Laboratoire des Systèmes Perceptifs, DEC, ENS, PSL University, CNRS, Paris, France.
Proc Int Conf Image Proc. 2022 Oct;2022:4073-4077. doi: 10.1109/icip46576.2022.9897691. Epub 2022 Oct 18.
We propose a family of probabilistic segmentation algorithms for videos that rely on a generative model capturing static and dynamic natural image statistics. Our framework adopts flexibly regularized mixture models (FlexMM) [1], an efficient method to combine mixture distributions across different data sources. FlexMMs of Student-t distributions successfully segment static natural images, through uncertainty-based information sharing between hidden layers of CNNs. We further extend this approach to videos and exploit FlexMM to propagate segment labels across space and time. We show that temporal propagation improves temporal consistency of segmentation, reproducing qualitatively a key aspect of human perceptual grouping. Besides, Student-t distributions can capture statistics of optical flows of natural movies, which represent apparent motion in the video. Integrating these motion cues in our temporal FlexMM further enhances the segmentation of each frame of natural movies. Our probabilistic dynamic segmentation algorithms thus provide a new framework to study uncertainty in human dynamic perceptual segmentation.

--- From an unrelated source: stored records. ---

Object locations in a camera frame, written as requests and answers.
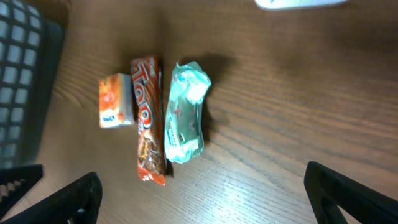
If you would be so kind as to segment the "teal flushable wipes pack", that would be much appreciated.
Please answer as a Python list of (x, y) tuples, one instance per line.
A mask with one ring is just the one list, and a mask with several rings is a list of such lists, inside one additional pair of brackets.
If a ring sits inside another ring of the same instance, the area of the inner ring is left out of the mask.
[(202, 107), (210, 86), (209, 76), (196, 62), (176, 64), (173, 69), (164, 131), (170, 162), (186, 163), (204, 150)]

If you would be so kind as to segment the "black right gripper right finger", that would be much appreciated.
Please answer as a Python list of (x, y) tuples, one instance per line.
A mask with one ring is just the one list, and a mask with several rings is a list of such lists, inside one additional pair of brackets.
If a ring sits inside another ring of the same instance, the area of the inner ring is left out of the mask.
[(307, 164), (304, 186), (318, 223), (397, 223), (397, 201), (322, 164)]

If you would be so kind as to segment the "chocolate bar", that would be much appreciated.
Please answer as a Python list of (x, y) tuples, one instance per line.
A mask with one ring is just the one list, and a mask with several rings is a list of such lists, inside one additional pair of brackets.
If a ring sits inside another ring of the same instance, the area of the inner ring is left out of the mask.
[(143, 181), (165, 185), (167, 161), (161, 102), (161, 71), (155, 55), (131, 62), (131, 78), (137, 104), (137, 170)]

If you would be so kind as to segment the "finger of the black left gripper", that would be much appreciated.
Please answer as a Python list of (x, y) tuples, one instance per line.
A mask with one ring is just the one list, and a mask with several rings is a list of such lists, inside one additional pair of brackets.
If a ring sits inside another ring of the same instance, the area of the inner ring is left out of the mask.
[(43, 177), (43, 165), (1, 169), (1, 218)]

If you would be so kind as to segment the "orange Kleenex tissue pack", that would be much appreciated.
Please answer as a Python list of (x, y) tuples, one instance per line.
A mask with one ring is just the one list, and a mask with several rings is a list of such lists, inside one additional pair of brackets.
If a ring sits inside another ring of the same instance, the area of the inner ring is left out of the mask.
[(131, 77), (115, 73), (99, 81), (99, 125), (116, 128), (134, 123)]

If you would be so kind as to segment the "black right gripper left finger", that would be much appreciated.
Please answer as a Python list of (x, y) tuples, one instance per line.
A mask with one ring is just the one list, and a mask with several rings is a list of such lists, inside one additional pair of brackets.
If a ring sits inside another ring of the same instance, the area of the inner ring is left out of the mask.
[(102, 198), (100, 178), (96, 172), (89, 172), (4, 223), (96, 224)]

我们提出了一族用于视频的概率分割算法,这些算法依赖于一个捕捉静态和动态自然图像统计信息的生成模型。我们的框架采用灵活正则化混合模型(FlexMM)[1],这是一种在不同数据源之间组合混合分布的有效方法。学生t分布的FlexMM通过基于不确定性的卷积神经网络隐藏层之间的信息共享,成功地分割静态自然图像。我们进一步将此方法扩展到视频,并利用FlexMM在空间和时间上传播分割标签。我们表明,时间传播提高了分割的时间一致性,定性地再现了人类感知分组的一个关键方面。此外,学生t分布可以捕捉自然电影光流的统计信息,光流代表视频中的表观运动。将这些运动线索整合到我们的时间FlexMM中,进一步增强了自然电影每一帧的分割。因此,我们的概率动态分割算法提供了一个新的框架来研究人类动态感知分割中的不确定性。